Carter's helmsmanship of "Triangle" received mostly favorable critical attention. Shearman praised his directing, highlighting to the scene where Scully dashes through the FBI building as "the best ... of all". Emily St. James of The A.V. Club, in an "A" grade review, appreciated the style of filming, and wrote that the long scenes give "the whole thing a sense of urgency that propels scenes that shouldn't work". In addition, she called the split-screen shot "darn near perfect"; St. James later labeled it "one of my favorite moments in the whole show". Andrew Payne from Starpulse applauded the acting and directing, saying, "Chris Carter rarely directed his creation, leaving that mostly to Kim Manners, but when he did he showed a brilliant eye not usually seen on broadcast TV. This is the best example—a breathlessly-paced episode in which each act appears as one continuous shot. ... This episode is a lot of fun, particularly in the act that finds Scully blitzing through the FBI building in order to get some information on Mulder's whereabouts. The acting is superb and nothing can beat those no-cut acts." Payne ultimately named it the fourth best X-Files episode. David Boston from Made Man wrote that "we know whenever [Chris Carter] directs an episode it is always among the best." Timothy Sexton from Yahoo! Voices praised the split-screen scene and the scene featuring Scully running through the FBI building, comparing it favorably to Orson Welles' 1958 film Touch of Evil. Jonathan Dunn, writing for What Culture, described "Triangle" as "great" and included it in the "5 episodes [of The X-Files] That Could Be Made Into Movies" list. In the 1999 FX Thanksgiving Marathon, containing fan-selected episodes, "Triangle" was presented as the "Best Chris Carter-Directed Episode". Not all reviews were as glowing; Paula Vitaris from Cinefantastique wrote that "everyone certainly deserves an A for effort", she was unimpressed by the "vertiginous camerawork" and "endless, monotonous tracking shots up and down hallways". She ultimately awarded it one-and-a-half stars out of four.

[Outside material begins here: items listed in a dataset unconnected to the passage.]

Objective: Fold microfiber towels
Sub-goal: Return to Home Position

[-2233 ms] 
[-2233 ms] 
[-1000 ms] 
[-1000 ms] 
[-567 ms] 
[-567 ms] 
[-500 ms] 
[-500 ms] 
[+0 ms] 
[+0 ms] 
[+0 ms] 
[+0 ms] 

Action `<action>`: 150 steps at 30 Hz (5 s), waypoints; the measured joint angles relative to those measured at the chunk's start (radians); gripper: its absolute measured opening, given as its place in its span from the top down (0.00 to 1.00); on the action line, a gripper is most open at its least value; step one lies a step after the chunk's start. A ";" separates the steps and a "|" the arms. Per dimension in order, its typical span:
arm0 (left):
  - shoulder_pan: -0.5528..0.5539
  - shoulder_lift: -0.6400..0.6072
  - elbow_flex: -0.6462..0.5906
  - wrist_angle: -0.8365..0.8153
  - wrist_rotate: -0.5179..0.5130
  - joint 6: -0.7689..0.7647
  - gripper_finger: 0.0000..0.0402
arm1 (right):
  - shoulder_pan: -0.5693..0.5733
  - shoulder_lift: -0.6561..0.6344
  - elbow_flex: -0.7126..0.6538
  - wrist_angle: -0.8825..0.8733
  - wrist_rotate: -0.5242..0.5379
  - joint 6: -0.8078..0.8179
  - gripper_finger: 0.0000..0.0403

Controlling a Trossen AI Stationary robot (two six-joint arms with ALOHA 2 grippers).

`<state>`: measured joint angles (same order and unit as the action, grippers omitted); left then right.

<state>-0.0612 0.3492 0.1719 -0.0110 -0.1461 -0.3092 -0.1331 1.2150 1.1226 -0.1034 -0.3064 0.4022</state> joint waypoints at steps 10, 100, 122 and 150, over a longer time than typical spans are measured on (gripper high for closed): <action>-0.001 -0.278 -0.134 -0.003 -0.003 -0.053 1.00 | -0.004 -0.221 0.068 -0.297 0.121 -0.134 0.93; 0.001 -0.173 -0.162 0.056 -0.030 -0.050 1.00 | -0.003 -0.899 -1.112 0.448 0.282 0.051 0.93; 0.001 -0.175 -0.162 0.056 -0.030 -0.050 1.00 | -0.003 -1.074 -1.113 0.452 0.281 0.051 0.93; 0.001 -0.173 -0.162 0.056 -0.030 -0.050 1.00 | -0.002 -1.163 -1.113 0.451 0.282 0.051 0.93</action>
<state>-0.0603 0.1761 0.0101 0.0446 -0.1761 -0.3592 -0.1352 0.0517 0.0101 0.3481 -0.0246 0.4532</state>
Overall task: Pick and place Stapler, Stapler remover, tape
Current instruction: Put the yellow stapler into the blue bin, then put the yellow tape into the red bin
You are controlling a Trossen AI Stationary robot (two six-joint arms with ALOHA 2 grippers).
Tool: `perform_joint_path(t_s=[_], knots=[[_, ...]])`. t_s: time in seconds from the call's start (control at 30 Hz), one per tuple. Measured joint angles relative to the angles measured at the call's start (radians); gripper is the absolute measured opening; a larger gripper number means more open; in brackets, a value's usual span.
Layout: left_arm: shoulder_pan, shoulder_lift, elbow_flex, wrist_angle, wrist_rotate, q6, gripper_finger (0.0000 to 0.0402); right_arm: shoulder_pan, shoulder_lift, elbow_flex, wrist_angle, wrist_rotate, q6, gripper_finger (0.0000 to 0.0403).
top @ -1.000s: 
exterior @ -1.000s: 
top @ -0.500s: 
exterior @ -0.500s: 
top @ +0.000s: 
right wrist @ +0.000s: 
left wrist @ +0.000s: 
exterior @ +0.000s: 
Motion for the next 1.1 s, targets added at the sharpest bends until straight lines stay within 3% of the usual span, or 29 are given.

In addition, many reviewers were pleased with the style and concept of "Triangle". Tom Kessenich lauded the atmosphere of the entry, calling it "60 minutes of The X-Files at its finest". Kessenich noted that, despite the "gloom and doom" talk that the series was heading in the wrong direction, stylistically, the episode proved "just how exciting this show can be". He ultimately concluded that it was "a wonderful blend of fantasy and reality" that allowed the viewer "to try and ascertain what is real and what is not." He later named "Triangle" one of the "Top 25 Episode of All Time" of The X-Files, and ranked it in second place. St. James noted that she thoroughly enjoyed the concept, pointing out that the "sheer level of crazy stuff that goes on in this episode makes it fun to watch". She wrote that "[n]othing else had ever been this skillfully done on television before", which resulted in a "terrific episode of television". Furthermore, she opined that "[e]verything comes together in the episode's fantastically entertaining final act", due to the presence of the dramatic fight scene, among others.

"Triangle" features the first kiss between Mulder and Scully. Kessenich opined that the kiss built off "the seeds that were planted in the movie ... Scully clearly believes this is a man lost in delirium, but Mulder ... is finally beginning to deal with some pretty powerful feelings he has for his partner." Paula Vitaris, on the other hand, was frustrated; she complained "[w]hen are these kisses that are not kisses going to end?"

===Awards===
The episode received a 1999 Emmy Award nomination for Outstanding Sound Editing for a Series. (Note: Jeff Charbonneau (Music Editor); Thierry J. Couturier (Supervising Sound Editor); Stuart Calderon, Michael Goodman, Jay Levine, Maciek Malish M.P.S.E., George Nemzer, Cecilia Perna, Chris Reeves, and Gabrielle Reeves (Sound Editors); and
Gary Marullo and Mike Salvetta (Foley Artists) were nominated for the award.)